Data provided:
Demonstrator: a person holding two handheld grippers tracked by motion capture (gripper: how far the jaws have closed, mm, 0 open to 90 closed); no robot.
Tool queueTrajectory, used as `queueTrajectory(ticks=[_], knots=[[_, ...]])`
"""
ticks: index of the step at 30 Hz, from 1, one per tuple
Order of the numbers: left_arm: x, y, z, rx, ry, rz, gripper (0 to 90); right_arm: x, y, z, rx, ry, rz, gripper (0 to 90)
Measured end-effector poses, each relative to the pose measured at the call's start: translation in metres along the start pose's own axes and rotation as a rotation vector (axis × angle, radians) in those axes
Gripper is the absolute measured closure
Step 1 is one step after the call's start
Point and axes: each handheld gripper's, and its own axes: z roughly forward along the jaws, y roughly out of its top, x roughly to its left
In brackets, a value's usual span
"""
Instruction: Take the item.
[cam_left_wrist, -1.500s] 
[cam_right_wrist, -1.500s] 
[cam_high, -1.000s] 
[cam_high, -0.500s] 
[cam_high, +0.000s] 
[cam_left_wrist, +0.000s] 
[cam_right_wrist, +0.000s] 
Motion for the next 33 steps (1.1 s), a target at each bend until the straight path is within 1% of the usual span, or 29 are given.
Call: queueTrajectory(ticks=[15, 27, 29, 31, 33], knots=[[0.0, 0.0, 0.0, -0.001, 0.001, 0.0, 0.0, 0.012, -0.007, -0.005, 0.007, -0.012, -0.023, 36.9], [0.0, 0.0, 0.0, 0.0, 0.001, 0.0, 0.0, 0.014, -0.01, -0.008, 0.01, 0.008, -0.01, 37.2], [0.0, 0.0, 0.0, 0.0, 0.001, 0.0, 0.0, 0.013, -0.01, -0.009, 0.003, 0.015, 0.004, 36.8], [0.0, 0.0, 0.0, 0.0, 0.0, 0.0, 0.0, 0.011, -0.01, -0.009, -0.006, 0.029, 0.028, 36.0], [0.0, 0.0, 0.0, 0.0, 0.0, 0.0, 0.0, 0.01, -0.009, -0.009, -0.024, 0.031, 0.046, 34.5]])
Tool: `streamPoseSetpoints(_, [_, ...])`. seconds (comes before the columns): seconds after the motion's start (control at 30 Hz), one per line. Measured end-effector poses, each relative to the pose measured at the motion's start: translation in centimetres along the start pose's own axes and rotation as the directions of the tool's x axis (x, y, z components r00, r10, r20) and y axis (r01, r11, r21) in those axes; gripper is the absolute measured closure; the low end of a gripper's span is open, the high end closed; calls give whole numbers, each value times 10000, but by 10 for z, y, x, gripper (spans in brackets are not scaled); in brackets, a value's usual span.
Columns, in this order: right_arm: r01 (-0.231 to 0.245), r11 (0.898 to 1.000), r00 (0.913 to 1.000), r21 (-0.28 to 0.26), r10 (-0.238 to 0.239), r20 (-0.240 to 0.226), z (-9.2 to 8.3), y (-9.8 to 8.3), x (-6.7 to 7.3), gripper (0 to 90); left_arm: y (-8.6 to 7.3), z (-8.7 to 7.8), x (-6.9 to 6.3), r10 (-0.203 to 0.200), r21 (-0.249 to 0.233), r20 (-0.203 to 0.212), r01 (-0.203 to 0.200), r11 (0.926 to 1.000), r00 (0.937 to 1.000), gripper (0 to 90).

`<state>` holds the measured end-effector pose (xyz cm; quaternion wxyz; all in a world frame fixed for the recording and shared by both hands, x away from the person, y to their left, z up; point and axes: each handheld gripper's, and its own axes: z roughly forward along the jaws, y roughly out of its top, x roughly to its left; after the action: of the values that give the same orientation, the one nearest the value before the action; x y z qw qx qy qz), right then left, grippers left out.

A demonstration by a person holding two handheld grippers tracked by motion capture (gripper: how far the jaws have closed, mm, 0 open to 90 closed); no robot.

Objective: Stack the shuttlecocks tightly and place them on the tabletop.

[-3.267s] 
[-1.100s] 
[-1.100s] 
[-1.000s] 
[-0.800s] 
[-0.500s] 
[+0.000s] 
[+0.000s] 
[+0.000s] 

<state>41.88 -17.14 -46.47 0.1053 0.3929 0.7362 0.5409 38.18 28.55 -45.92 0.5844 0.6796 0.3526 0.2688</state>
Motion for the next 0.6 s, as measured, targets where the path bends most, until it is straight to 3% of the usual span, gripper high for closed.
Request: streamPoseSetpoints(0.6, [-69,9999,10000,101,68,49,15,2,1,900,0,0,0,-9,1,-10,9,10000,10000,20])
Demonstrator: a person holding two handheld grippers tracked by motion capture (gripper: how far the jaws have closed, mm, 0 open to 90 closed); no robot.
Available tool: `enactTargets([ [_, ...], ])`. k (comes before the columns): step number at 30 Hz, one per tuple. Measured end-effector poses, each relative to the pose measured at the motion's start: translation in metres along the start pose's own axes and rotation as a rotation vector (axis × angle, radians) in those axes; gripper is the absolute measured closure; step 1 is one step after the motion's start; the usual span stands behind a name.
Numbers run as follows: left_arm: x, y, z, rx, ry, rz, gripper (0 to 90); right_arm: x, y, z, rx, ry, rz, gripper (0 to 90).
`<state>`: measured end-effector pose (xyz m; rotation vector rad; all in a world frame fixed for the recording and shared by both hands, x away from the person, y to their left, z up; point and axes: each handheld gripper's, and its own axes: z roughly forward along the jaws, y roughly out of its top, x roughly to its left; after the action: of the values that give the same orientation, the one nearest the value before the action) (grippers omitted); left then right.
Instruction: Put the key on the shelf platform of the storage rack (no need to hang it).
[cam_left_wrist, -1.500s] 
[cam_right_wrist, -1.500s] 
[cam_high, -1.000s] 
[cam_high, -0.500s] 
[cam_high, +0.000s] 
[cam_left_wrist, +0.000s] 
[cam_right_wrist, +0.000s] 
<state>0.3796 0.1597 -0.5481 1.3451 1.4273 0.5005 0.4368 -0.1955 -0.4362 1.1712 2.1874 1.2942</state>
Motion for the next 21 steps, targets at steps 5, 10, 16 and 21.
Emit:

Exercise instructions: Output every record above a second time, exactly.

Answer to this problem:
Demonstrator: a person holding two handheld grippers tracked by motion capture (gripper: how far the jaws have closed, mm, 0 open to 90 closed); no robot.
Tool queueTrajectory, used as `queueTrajectory(ticks=[_], knots=[[_, ...]])`
"""
ticks: index of the step at 30 Hz, from 1, one per tuple
Order of the numbers: left_arm: x, y, z, rx, ry, rz, gripper (0 to 90); right_arm: x, y, z, rx, ry, rz, gripper (0 to 90)
Measured end-effector poses, each relative to the pose measured at the call's start: translation in metres along the start pose's own axes and rotation as a rotation vector (axis × angle, radians) in those axes
Gripper is the absolute measured closure
Step 1 is one step after the call's start
Point and axes: each handheld gripper's, and its own axes: z roughly forward along the jaws, y roughly out of its top, x roughly to its left
In brackets, a value's usual span
"""
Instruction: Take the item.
[cam_left_wrist, -1.500s] 
[cam_right_wrist, -1.500s] 
[cam_high, -1.000s] 
[cam_high, -0.500s] 
[cam_high, +0.000s] 
[cam_left_wrist, +0.000s] 
[cam_right_wrist, +0.000s] 
Motion for the next 33 steps (1.1 s), a target at each bend until the straight path is within 1% of the usual span, or 29 are given.
Call: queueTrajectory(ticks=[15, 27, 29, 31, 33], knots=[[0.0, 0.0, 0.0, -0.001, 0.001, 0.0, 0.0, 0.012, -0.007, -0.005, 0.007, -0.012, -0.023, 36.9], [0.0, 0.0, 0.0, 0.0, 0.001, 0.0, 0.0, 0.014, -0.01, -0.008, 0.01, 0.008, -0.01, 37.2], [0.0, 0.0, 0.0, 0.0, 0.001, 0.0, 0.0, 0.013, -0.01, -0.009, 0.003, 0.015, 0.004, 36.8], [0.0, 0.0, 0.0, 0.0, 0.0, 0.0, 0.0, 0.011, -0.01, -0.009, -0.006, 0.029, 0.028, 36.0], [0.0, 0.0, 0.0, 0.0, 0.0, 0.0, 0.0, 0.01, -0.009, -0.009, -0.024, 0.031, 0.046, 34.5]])
Tool: `streamPoseSetpoints(_, [_, ...])`. seconds (comes before the columns): seconds after the motion's start (control at 30 Hz), one per line. Measured end-effector poses, each relative to the pose measured at the motion's start: translation in centimetres along the start pose's own axes and rotation as the directions of the tool's x axis (x, y, z components r00, r10, r20) and y axis (r01, r11, r21) in those axes; gripper is the absolute measured closure; the low end of a gripper's span is open, the high end closed; calls give whole numbers, each value times 10000, but by 10 for z, y, x, gripper (spans in brackets are not scaled); in brackets, a value's usual span.
Columns, in this order: right_arm: r01 (-0.231 to 0.245), r11 (0.898 to 1.000), r00 (0.913 to 1.000), r21 (-0.28 to 0.26), r10 (-0.238 to 0.239), r20 (-0.240 to 0.226), z (-9.2 to 8.3), y (-9.8 to 8.3), x (-6.7 to 7.3), gripper (0 to 90); left_arm: y (-8.6 to 7.3), z (-8.7 to 7.8), x (-6.9 to 6.3), r10 (-0.203 to 0.200), r21 (-0.249 to 0.233), r20 (-0.203 to 0.212), r01 (-0.203 to 0.200), r11 (0.926 to 1.000), r00 (0.937 to 1.000), gripper (0 to 90).

`<state>` holds the measured end-effector pose (xyz cm; quaternion wxyz; all in a world frame fixed for the recording and shared by both hands, x away from the person, y to their left, z up; point and axes: each handheld gripper's, and its own axes: z roughly forward along the jaws, y roughly out of its top, x roughly to its left; after the action: of the values that give the same orientation, the one nearest the value before the action; x y z qw qx qy qz), right then left, grippers left out.

A demonstration by a person holding two handheld grippers tracked by motion capture (gripper: how far the jaws have closed, mm, 0 open to 90 closed); no robot.

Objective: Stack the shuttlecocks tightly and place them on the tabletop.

[-3.267s] 
[-1.100s] 
[-1.100s] 
[-1.000s] 
[-0.800s] 
[-0.500s] 
[+0.000s] 
[+0.000s] 
[+0.000s] 

<state>41.88 -17.14 -46.47 0.1053 0.3929 0.7362 0.5409 38.18 28.55 -45.92 0.5844 0.6796 0.3526 0.2688</state>
Motion for the next 0.6 s, as measured, targets where the path bends most, until it is straight to 3% of the usual span, gripper high for closed.
Request: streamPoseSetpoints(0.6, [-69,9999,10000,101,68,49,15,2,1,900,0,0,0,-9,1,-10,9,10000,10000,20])
Demonstrator: a person holding two handheld grippers tracked by motion capture (gripper: how far the jaws have closed, mm, 0 open to 90 closed); no robot.
Available tool: `enactTargets([ [_, ...], ])`. k (comes before the columns): step number at 30 Hz, one per tuple. Measured end-effector poses, each relative to the pose measured at the motion's start: translation in metres along the start pose's own axes and rotation as a rotation vector (axis × angle, radians) in those axes; gripper is the absolute measured closure; step 1 is one step after the motion's start; the usual span stands behind a name.
Numbers run as follows: left_arm: x, y, z, rx, ry, rz, gripper (0 to 90); right_arm: x, y, z, rx, ry, rz, gripper (0 to 90).
`<state>`: measured end-effector pose (xyz m; rotation vector rad; all in a world frame fixed for the recording and shared by both hands, x away from the person, y to their left, z up; point and axes: each handheld gripper's, and its own axes: z roughly forward along the jaws, y roughly out of its top, x roughly to its left; after the action: of the values that give the same orientation, the one nearest the value before the action) (grippers omitted); left then right.
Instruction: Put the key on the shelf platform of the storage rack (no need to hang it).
[cam_left_wrist, -1.500s] 
[cam_right_wrist, -1.500s] 
[cam_high, -1.000s] 
[cam_high, -0.500s] 
[cam_high, +0.000s] 
[cam_left_wrist, +0.000s] 
[cam_right_wrist, +0.000s] 
<state>0.3796 0.1597 -0.5481 1.3451 1.4273 0.5005 0.4368 -0.1955 -0.4362 1.1712 2.1874 1.2942</state>
Motion for the next 21 steps, targets at steps 5, 10, 16 and 21.
Emit:

The output is complete.